- _HOW TO COMPLETE THIS TASK_:
Reproduce all the records word for word. Omit images.

- _RECORDS FOR THIS TASK_:
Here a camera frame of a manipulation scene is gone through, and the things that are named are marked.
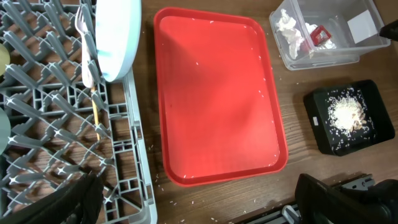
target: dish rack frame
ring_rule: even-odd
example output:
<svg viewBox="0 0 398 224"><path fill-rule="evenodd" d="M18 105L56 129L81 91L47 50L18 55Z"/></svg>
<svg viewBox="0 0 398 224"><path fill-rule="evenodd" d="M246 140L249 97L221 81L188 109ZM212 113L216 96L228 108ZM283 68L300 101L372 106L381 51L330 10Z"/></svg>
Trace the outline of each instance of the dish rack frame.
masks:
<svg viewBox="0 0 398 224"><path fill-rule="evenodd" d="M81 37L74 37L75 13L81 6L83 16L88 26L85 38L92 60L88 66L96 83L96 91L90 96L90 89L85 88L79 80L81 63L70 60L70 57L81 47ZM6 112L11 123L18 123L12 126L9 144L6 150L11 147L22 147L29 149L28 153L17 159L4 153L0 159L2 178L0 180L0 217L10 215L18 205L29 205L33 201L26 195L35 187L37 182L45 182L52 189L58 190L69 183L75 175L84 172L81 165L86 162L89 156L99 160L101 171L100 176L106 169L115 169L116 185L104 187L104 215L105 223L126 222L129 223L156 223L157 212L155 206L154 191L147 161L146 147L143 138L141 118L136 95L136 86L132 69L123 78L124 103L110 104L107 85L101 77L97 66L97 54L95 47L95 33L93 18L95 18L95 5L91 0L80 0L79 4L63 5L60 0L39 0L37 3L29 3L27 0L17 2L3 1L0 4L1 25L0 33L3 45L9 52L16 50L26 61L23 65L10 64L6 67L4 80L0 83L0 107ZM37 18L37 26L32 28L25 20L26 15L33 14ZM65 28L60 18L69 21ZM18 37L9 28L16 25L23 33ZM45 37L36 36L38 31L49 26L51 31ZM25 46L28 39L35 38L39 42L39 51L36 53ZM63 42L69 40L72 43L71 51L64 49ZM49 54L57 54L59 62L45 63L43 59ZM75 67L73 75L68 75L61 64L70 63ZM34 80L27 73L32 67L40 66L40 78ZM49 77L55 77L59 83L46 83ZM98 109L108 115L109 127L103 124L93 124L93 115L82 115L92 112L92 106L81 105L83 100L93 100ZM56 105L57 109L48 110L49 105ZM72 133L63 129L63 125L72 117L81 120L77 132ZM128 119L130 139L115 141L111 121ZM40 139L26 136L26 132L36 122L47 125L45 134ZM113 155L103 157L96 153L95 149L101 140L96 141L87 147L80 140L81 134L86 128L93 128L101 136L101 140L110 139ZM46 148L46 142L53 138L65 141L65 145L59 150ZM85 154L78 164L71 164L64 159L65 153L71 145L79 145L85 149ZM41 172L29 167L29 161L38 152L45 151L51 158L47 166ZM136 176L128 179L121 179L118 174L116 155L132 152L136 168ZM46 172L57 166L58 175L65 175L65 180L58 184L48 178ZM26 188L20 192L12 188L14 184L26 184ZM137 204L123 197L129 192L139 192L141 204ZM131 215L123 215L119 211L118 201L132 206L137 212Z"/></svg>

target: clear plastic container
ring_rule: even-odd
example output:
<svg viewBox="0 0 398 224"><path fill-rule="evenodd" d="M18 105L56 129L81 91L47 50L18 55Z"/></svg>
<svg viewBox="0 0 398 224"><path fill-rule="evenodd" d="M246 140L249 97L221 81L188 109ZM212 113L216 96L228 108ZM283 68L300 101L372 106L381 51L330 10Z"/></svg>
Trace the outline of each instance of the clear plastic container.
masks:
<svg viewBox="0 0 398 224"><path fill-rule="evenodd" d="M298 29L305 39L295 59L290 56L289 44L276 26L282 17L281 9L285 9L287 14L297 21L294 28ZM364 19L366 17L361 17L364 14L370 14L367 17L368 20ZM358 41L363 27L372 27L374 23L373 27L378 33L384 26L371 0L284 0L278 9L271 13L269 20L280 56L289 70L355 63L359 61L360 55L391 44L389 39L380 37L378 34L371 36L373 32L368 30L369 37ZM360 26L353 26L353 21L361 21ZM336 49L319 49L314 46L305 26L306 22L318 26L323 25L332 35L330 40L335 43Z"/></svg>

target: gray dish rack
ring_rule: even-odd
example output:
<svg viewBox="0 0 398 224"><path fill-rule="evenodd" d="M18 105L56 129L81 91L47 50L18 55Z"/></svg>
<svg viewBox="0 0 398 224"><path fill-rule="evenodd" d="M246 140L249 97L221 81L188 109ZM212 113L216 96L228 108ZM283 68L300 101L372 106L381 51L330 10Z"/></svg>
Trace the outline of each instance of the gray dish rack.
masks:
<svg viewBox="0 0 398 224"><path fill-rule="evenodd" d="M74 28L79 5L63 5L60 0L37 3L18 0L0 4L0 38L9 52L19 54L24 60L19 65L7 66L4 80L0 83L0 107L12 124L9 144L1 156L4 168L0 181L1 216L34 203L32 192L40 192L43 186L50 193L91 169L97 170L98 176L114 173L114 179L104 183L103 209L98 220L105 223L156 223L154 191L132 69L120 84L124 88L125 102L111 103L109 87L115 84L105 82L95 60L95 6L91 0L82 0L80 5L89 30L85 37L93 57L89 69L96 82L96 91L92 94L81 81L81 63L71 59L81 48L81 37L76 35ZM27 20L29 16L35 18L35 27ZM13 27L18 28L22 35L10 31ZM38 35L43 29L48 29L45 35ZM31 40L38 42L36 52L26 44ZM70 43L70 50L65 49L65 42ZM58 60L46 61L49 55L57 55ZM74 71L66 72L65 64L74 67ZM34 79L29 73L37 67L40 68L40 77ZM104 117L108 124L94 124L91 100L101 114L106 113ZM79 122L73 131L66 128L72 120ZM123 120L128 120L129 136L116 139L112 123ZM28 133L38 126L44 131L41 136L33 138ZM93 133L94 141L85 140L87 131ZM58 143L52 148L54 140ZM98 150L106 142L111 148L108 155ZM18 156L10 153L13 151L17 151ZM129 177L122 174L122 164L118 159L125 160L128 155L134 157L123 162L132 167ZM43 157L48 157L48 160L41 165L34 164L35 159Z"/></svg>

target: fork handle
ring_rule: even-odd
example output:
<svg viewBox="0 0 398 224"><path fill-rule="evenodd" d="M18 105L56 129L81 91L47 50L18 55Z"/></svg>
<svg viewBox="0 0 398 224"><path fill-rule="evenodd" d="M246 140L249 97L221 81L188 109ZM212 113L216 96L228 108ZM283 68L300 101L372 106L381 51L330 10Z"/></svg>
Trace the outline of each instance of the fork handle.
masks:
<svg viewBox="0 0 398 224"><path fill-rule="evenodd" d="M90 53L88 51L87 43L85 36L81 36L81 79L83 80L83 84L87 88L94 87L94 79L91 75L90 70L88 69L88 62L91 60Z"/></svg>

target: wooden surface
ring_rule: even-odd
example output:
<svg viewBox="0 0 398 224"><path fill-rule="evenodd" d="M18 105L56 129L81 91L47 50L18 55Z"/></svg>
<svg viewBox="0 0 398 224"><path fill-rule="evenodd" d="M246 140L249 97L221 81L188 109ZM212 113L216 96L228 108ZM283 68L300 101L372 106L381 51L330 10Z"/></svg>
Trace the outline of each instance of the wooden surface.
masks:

- _SOLUTION FOR THIS PROBLEM_:
Here a camera frame of a manipulation scene is gone through, and the things that are named are marked.
target: dish rack frame
ring_rule: even-odd
example output:
<svg viewBox="0 0 398 224"><path fill-rule="evenodd" d="M18 105L56 129L81 91L47 50L18 55Z"/></svg>
<svg viewBox="0 0 398 224"><path fill-rule="evenodd" d="M246 140L249 97L221 81L188 109ZM212 113L216 96L228 108ZM283 68L300 101L372 106L381 51L330 10Z"/></svg>
Trace the outline of each instance of the dish rack frame.
masks:
<svg viewBox="0 0 398 224"><path fill-rule="evenodd" d="M81 37L74 37L75 13L81 6L83 16L88 26L85 38L92 60L88 66L96 83L96 91L90 96L90 89L85 88L79 80L81 63L70 60L70 57L81 47ZM6 112L11 123L18 123L12 126L9 144L6 150L11 147L22 147L29 149L28 153L17 159L4 153L0 159L2 178L0 180L0 217L10 215L18 205L29 205L33 201L26 195L35 187L37 182L45 182L52 189L58 190L69 183L75 175L84 172L81 165L86 162L89 156L99 160L101 171L100 176L106 169L115 169L116 185L104 187L104 215L105 223L126 222L129 223L156 223L157 212L155 206L154 191L147 161L146 147L143 138L141 118L136 95L136 86L132 69L123 78L124 103L110 104L107 85L101 77L97 66L97 54L95 47L95 33L93 18L95 18L95 5L91 0L80 0L79 4L63 5L60 0L39 0L37 3L29 3L27 0L17 2L3 1L0 4L1 25L0 33L3 45L9 52L16 50L26 61L23 65L10 64L6 67L4 80L0 83L0 107ZM37 18L37 26L32 28L25 20L26 15L33 14ZM65 28L60 18L69 21ZM18 37L9 28L16 25L23 33ZM45 37L36 36L38 31L49 26L51 31ZM25 46L28 39L35 38L39 42L39 51L36 53ZM63 42L69 40L72 43L71 51L64 49ZM49 54L57 54L59 62L45 63L43 59ZM75 67L73 75L68 75L61 64L70 63ZM34 80L27 73L32 67L40 66L40 78ZM49 77L55 77L59 83L46 83ZM98 109L108 115L109 127L103 124L93 124L93 115L82 115L92 112L92 106L81 105L83 100L93 100ZM56 105L57 109L48 110L49 105ZM72 133L63 129L63 125L72 117L81 120L77 132ZM128 119L130 139L115 141L111 121ZM40 139L26 136L26 132L36 122L47 125L45 134ZM113 155L103 157L96 153L95 149L101 140L96 141L87 147L80 140L81 134L86 128L93 128L101 136L101 140L110 139ZM46 148L46 142L53 138L65 141L65 145L59 150ZM85 154L78 164L71 164L64 159L65 153L71 145L79 145L85 149ZM41 172L29 167L29 161L38 152L45 151L51 158L47 166ZM136 176L128 179L121 179L118 174L116 155L132 152L136 168ZM46 172L57 166L58 175L65 175L65 180L58 184L48 178ZM26 188L20 192L12 188L14 184L26 184ZM137 204L123 197L129 192L139 192L141 204ZM131 215L123 215L119 211L118 201L132 206L137 212Z"/></svg>

target: clear plastic container
ring_rule: even-odd
example output:
<svg viewBox="0 0 398 224"><path fill-rule="evenodd" d="M18 105L56 129L81 91L47 50L18 55Z"/></svg>
<svg viewBox="0 0 398 224"><path fill-rule="evenodd" d="M246 140L249 97L221 81L188 109ZM212 113L216 96L228 108ZM283 68L300 101L372 106L381 51L330 10Z"/></svg>
Trace the outline of each instance of the clear plastic container.
masks:
<svg viewBox="0 0 398 224"><path fill-rule="evenodd" d="M298 29L305 39L295 59L290 56L289 44L276 26L282 17L281 9L285 9L287 14L297 21L294 28ZM364 19L366 17L361 17L364 14L370 14L367 17L368 20ZM358 41L363 27L372 27L374 23L373 27L378 33L384 26L371 0L284 0L278 9L271 13L269 20L280 56L289 70L355 63L359 61L360 55L391 44L389 39L380 37L378 34L371 36L373 32L368 30L369 37ZM360 26L353 26L353 21L361 21ZM336 49L319 49L314 46L305 26L306 22L318 26L323 25L332 35L330 40L335 43Z"/></svg>

target: gray dish rack
ring_rule: even-odd
example output:
<svg viewBox="0 0 398 224"><path fill-rule="evenodd" d="M18 105L56 129L81 91L47 50L18 55Z"/></svg>
<svg viewBox="0 0 398 224"><path fill-rule="evenodd" d="M246 140L249 97L221 81L188 109ZM212 113L216 96L228 108ZM283 68L300 101L372 106L381 51L330 10Z"/></svg>
Trace the outline of each instance of the gray dish rack.
masks:
<svg viewBox="0 0 398 224"><path fill-rule="evenodd" d="M74 28L79 5L63 5L60 0L37 3L18 0L0 4L0 38L9 52L19 54L24 60L19 65L7 66L4 80L0 83L0 107L12 124L9 144L1 156L4 168L0 181L1 216L34 203L32 192L40 192L43 186L50 193L91 169L97 170L98 176L114 173L114 179L104 183L103 209L98 220L105 223L156 223L154 191L132 69L120 84L124 88L125 102L111 103L109 87L115 84L105 82L95 60L95 6L91 0L82 0L80 5L89 30L85 37L93 57L89 69L96 82L96 91L92 94L81 81L81 63L71 59L81 48L81 37L76 35ZM27 20L29 16L35 18L35 27ZM13 27L18 28L22 35L10 31ZM38 35L43 29L48 29L45 35ZM31 40L38 42L36 52L26 44ZM70 43L70 50L65 49L65 42ZM58 60L46 61L49 55L57 55ZM74 71L66 72L65 64L74 67ZM34 79L29 73L37 67L40 68L40 77ZM104 117L108 124L94 124L91 100L101 114L106 113ZM79 122L73 131L66 128L72 120ZM123 120L128 120L129 136L116 139L112 123ZM28 133L38 126L44 131L41 136L33 138ZM93 133L94 141L85 140L87 131ZM58 143L52 148L54 140ZM98 150L106 142L111 148L108 155ZM18 156L10 153L13 151L17 151ZM129 177L122 174L122 164L118 159L125 160L128 155L134 157L123 162L132 167ZM43 157L48 157L48 160L41 165L34 164L35 159Z"/></svg>

target: fork handle
ring_rule: even-odd
example output:
<svg viewBox="0 0 398 224"><path fill-rule="evenodd" d="M18 105L56 129L81 91L47 50L18 55Z"/></svg>
<svg viewBox="0 0 398 224"><path fill-rule="evenodd" d="M246 140L249 97L221 81L188 109ZM212 113L216 96L228 108ZM283 68L300 101L372 106L381 51L330 10Z"/></svg>
Trace the outline of each instance of the fork handle.
masks:
<svg viewBox="0 0 398 224"><path fill-rule="evenodd" d="M90 53L88 51L87 43L85 36L81 36L81 79L83 80L83 84L87 88L94 87L94 79L91 75L90 70L88 69L88 62L91 60Z"/></svg>

target: wooden surface
ring_rule: even-odd
example output:
<svg viewBox="0 0 398 224"><path fill-rule="evenodd" d="M18 105L56 129L81 91L47 50L18 55Z"/></svg>
<svg viewBox="0 0 398 224"><path fill-rule="evenodd" d="M246 140L249 97L221 81L188 109ZM212 113L216 96L228 108ZM283 68L300 101L372 106L381 51L330 10Z"/></svg>
Trace the outline of each instance of the wooden surface.
masks:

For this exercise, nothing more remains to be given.